* Extracted information

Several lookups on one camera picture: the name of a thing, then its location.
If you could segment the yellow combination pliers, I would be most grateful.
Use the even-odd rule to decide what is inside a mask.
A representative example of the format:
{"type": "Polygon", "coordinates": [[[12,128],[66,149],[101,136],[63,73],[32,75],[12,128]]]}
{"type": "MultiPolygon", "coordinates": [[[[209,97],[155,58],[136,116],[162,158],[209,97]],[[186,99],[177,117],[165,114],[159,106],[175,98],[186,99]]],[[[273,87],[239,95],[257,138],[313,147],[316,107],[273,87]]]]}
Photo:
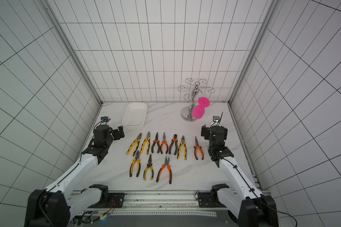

* Task to carry out
Send back the data above verbatim, leaving out its pictures.

* Response to the exercise
Several lookups on one camera picture: the name of a thing, then its location.
If you could segment the yellow combination pliers, I would be most grateful.
Use the even-odd rule to decide what is inside a mask.
A representative example of the format:
{"type": "Polygon", "coordinates": [[[12,128],[66,149],[101,136],[63,73],[32,75],[12,128]]]}
{"type": "MultiPolygon", "coordinates": [[[[209,97],[155,58],[136,116],[162,158],[209,97]],[[186,99],[177,117],[165,114],[159,106],[175,98],[186,99]]],[[[273,87],[239,95],[257,138],[313,147],[316,107],[273,87]]]]}
Photo:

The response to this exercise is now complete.